Yes, yes, and yes! And what the heck? I looked at some pictures of David Mitchell, and at the absolute most, he *might* qualify as “vaguely pudgy”, but nowhere near fat. (Anyway, I’ve always thought tubby men are attractive. It means they won’t judge me for downing a bacon cheeseburger, a plate of fries, and a beer!)
A few years ago, when I started my horribly stressful job and began undergoing some hormonal changes, I got up to about 180 pounds. At 5’9″, I could still hide it a bit, but I felt like a monstrosity. I had always been effortlessly skinny up until that point, and I ate whatever I wanted. I had my Dad’s skinny genes, and a propensity for not eating when I was stressed, which was all of the time. And then it flipped, and I started looking a lot more like the females on my mom’s side of the family–hippy and plush . Of course I’m female, so even being over a size two in this culture is fraught, but the whole thing really freaked me out. I lost weight by being savagely, obsessively rigid in my diet and swimming four times a week and doing horrid “crunches” and other awful things like the elipitical. Now I’ve evened out to a steady 150 or so. I let go of the rigidity with food and I don’t go swimming anymore because now it feels like a job instead of a pleasure. Thanks to further damaging my injured knee through walking three miles uphill every day, I’ve managed to maintain this weight while still being able to enjoy pasta once or twice a week and indulge in some things I like. But to this day, I miss the pre-diet era in which I ate potato chips and French onion dip with impunity, and could chow down a ten-ounce steak without blinking an eye. I don’t know. I guess we all have make our compromises and settle on what works for us. I feel like I’ve sort of split it down the middle.

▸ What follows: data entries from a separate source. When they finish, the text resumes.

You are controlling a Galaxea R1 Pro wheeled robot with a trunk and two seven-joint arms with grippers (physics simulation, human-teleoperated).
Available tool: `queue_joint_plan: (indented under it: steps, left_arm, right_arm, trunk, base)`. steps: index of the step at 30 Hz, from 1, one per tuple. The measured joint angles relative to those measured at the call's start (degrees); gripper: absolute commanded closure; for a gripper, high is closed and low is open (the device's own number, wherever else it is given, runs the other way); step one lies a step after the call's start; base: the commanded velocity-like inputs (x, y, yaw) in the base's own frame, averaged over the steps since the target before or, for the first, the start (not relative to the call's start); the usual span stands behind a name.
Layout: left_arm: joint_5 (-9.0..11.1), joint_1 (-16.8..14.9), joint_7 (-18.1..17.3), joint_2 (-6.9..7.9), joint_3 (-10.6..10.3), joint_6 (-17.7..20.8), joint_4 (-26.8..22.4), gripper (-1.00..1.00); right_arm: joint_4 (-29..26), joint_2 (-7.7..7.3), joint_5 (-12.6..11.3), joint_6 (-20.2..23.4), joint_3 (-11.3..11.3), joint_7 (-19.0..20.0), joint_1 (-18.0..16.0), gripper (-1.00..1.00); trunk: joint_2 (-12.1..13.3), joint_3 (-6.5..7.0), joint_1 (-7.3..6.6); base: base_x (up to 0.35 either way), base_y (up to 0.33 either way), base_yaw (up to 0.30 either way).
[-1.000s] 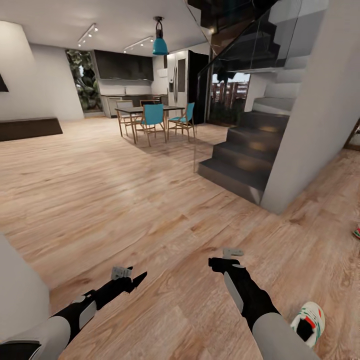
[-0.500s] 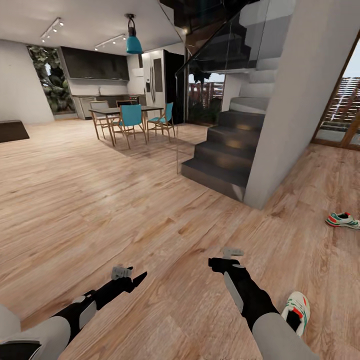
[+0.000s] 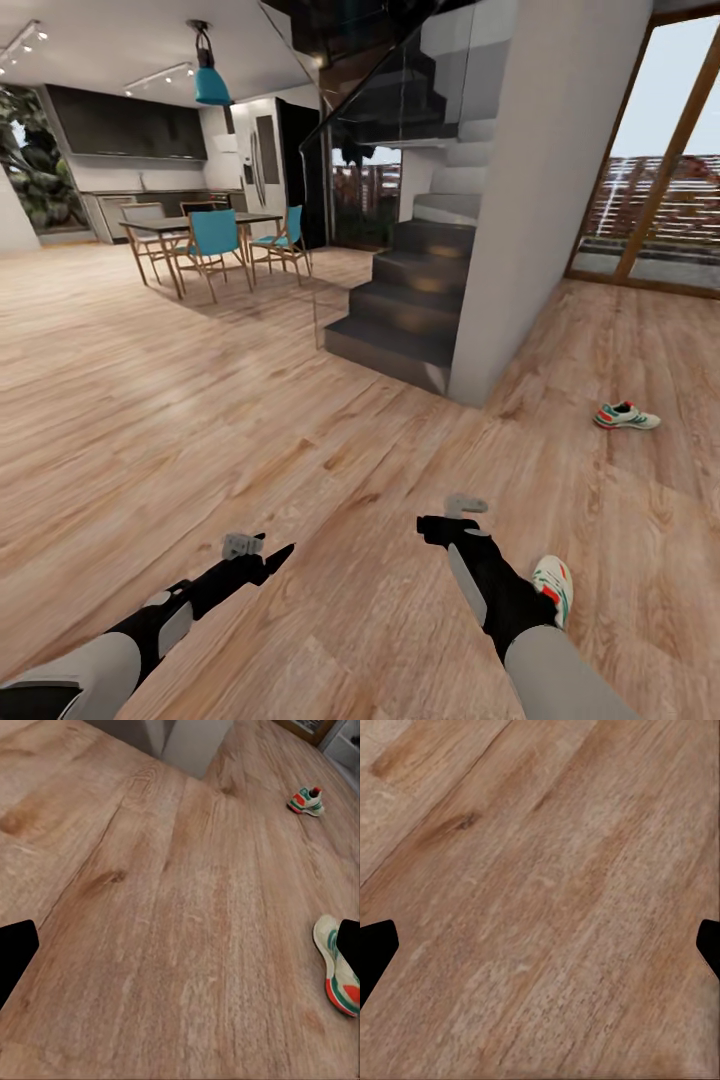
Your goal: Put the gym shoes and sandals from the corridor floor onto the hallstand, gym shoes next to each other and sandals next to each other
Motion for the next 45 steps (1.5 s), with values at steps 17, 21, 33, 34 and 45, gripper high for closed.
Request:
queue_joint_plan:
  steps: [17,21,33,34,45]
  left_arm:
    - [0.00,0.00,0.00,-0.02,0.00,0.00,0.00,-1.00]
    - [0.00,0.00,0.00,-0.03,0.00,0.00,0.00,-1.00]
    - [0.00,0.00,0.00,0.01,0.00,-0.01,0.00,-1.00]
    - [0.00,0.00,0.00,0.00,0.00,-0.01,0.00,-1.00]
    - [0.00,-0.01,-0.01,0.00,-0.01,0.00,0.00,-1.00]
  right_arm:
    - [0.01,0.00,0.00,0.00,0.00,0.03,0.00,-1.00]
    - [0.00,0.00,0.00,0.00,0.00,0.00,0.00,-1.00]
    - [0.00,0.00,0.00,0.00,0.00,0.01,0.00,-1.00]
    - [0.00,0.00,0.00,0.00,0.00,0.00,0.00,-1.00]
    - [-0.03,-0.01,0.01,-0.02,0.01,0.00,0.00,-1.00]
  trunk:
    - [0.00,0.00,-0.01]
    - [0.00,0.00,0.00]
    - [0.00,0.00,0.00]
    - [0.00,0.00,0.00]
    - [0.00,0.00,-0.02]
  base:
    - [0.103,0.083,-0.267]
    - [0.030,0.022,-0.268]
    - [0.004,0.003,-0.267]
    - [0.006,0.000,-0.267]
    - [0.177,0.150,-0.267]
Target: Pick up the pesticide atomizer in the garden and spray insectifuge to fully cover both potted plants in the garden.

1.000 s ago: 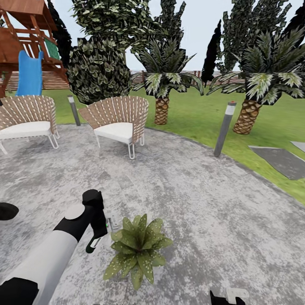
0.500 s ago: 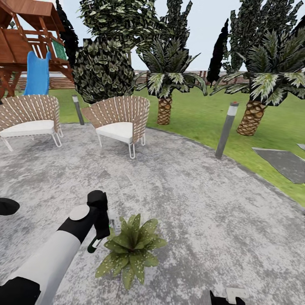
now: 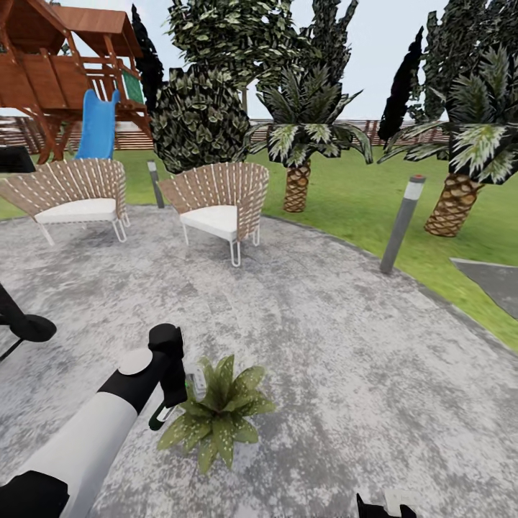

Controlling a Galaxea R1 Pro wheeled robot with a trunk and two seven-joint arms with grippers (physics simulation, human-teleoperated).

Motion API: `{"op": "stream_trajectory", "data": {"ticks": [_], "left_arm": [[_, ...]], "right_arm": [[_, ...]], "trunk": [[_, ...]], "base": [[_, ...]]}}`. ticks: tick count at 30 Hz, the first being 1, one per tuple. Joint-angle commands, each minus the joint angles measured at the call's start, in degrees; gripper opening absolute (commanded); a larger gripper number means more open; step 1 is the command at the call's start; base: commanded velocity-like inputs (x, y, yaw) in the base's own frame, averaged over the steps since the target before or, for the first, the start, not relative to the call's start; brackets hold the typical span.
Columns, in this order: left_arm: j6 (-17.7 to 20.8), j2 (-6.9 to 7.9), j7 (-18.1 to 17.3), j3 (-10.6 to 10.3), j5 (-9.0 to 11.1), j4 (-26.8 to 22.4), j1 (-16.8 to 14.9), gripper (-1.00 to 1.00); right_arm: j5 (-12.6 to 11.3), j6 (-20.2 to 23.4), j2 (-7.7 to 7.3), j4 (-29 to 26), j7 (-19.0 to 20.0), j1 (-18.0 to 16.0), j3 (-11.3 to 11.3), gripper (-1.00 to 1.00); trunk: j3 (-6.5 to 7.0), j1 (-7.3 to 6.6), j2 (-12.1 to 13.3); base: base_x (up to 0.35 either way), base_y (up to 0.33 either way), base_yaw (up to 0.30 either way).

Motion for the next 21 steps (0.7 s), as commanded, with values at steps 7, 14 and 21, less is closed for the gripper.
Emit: {"op": "stream_trajectory", "data": {"ticks": [7, 14, 21], "left_arm": [[0.65, -0.37, -0.43, -0.19, -0.32, -0.04, -0.03, -1.00], [0.67, -0.55, -0.43, -0.19, -0.30, -0.04, -0.11, -1.00], [0.67, -0.92, -0.43, -0.19, -0.32, -0.04, -0.12, -1.00]], "right_arm": [[0.60, -0.19, 0.01, 0.06, -0.06, -0.03, -0.46, 1.00], [0.60, -0.19, 0.01, 0.04, -0.06, -0.03, -0.44, 1.00], [0.54, -0.19, 0.01, -0.03, -0.02, -0.03, -0.45, 1.00]], "trunk": [[-0.05, -0.03, -0.03], [-0.05, -0.03, -0.03], [-0.05, -0.03, -0.03]], "base": [[-0.070, -0.051, 0.153], [0.012, -0.010, 0.064], [0.074, -0.086, 0.150]]}}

Also, skinny does not equal health. The Fat Nutritionist is a good site for all sorts of health/nutrition info. Here is a link to one of her popular posts:
http://www.fatnutritionist.com/index.php/health-at-every-size-is-not-fat-politics/
If I got up to 200 pounds, I might make some changes. But let’s face it, no one ever loved me because of my body! I do want to get back to running every night. It does make me feel better. But mostly, I like it because I listen to books on CD and it’s fun. I know that if I work out, I will drop about ten pounds. What sucks is that I don’t look any better. I’m the same old dumpy middle aged man. I look like a college professor. And that’s just fine.

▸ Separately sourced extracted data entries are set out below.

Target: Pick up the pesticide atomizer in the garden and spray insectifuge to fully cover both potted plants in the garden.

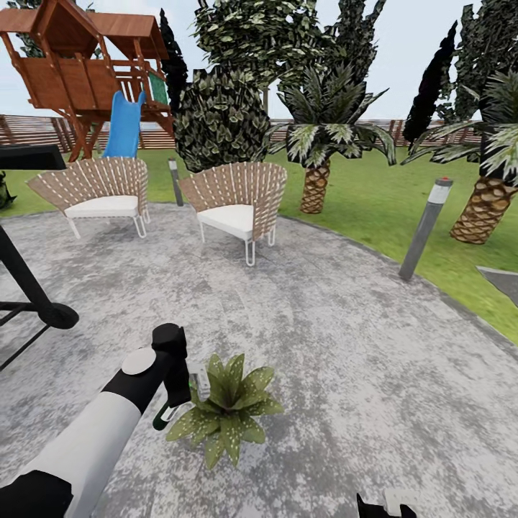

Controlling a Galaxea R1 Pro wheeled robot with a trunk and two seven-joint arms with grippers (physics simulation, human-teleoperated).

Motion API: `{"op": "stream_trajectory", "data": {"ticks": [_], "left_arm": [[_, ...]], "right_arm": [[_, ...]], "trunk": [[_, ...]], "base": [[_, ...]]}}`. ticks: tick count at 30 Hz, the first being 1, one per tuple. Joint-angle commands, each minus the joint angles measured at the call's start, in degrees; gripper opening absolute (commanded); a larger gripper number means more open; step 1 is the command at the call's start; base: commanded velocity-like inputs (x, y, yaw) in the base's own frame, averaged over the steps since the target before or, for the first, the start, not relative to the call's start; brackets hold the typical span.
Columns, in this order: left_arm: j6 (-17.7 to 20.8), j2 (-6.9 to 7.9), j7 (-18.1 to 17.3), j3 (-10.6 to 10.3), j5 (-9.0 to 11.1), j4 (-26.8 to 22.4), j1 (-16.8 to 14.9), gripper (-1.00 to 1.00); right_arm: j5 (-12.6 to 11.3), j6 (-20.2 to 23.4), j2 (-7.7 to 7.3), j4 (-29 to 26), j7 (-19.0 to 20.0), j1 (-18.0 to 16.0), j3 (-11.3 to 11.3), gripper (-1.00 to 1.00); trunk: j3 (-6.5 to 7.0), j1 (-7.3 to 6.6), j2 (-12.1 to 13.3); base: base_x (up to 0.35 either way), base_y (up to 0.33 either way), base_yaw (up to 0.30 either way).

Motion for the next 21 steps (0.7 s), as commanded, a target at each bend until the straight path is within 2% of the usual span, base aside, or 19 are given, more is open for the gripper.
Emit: {"op": "stream_trajectory", "data": {"ticks": [1, 11, 16, 21], "left_arm": [[0.61, 0.04, -0.42, -0.19, -0.29, -0.05, -0.04, -1.00], [0.61, 0.09, -0.42, -0.19, -0.24, -0.05, 0.04, -1.00], [0.61, 0.05, -0.42, -0.14, -0.25, -0.05, 0.19, -1.00], [0.61, 0.09, -0.42, -0.18, -0.20, -0.05, 0.15, -1.00]], "right_arm": [[0.61, -0.24, 0.01, 0.06, -0.09, -0.04, -0.49, 1.00], [0.65, -0.20, 0.01, 0.06, -0.09, -0.04, -0.52, 1.00], [0.64, -0.20, 0.01, 0.06, -0.09, -0.04, -0.52, 1.00], [0.66, -0.20, 0.01, 0.06, -0.09, -0.04, -0.52, 1.00]], "trunk": [[-0.05, -0.01, -0.02], [-0.05, -0.01, -0.02], [-0.05, -0.01, -0.02], [-0.05, -0.01, -0.02]], "base": [[0.001, -0.001, 0.003], [0.000, -0.003, 0.000], [-0.005, -0.200, 0.000], [-0.218, -0.156, 0.000]]}}
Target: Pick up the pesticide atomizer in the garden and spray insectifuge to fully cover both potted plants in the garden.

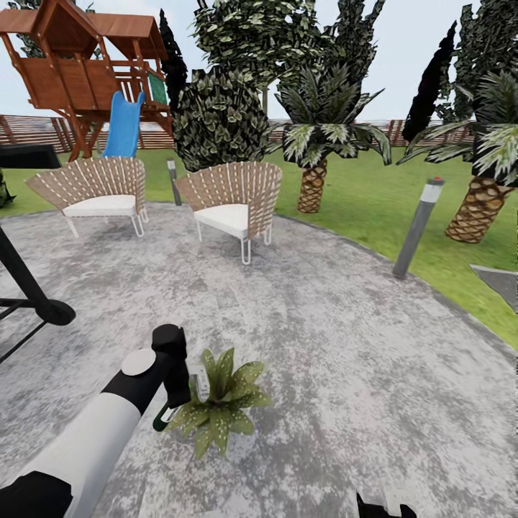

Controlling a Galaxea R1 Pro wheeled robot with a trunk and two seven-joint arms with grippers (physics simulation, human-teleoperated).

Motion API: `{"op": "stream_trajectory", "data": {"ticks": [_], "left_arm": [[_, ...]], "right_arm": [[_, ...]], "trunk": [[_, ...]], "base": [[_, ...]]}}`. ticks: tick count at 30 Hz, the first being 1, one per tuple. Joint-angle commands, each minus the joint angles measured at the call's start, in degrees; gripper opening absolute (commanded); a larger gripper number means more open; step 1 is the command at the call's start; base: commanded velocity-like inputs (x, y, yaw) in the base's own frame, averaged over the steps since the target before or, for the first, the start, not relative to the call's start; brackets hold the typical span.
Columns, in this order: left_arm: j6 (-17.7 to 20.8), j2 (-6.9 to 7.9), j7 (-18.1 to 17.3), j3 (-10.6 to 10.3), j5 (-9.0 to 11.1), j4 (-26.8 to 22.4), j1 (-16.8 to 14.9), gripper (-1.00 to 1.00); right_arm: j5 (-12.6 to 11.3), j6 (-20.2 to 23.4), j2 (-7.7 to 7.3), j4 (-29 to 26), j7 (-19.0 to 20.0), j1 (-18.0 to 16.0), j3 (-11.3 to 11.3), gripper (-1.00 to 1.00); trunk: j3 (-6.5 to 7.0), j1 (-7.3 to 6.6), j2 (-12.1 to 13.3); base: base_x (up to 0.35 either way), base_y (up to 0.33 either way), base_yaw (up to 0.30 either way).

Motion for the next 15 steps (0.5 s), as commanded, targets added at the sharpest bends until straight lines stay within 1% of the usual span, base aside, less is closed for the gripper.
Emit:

Of course, it is far easier on me because I’m a man. I do think that the media are doing a better job of objectifying men. But it hasn’t affected the society that much. It is still the fact that women may want beautiful men, but they are far too reasonable to expect to get them. I love this That Mitchell and Web Look skit:
[Dead link.]
That pretty much sums it up.
Regardless, there aren’t many good things about getting older. But learning not to care is really great. I’ve gotten rather good at feeling superior because people are looking down on me.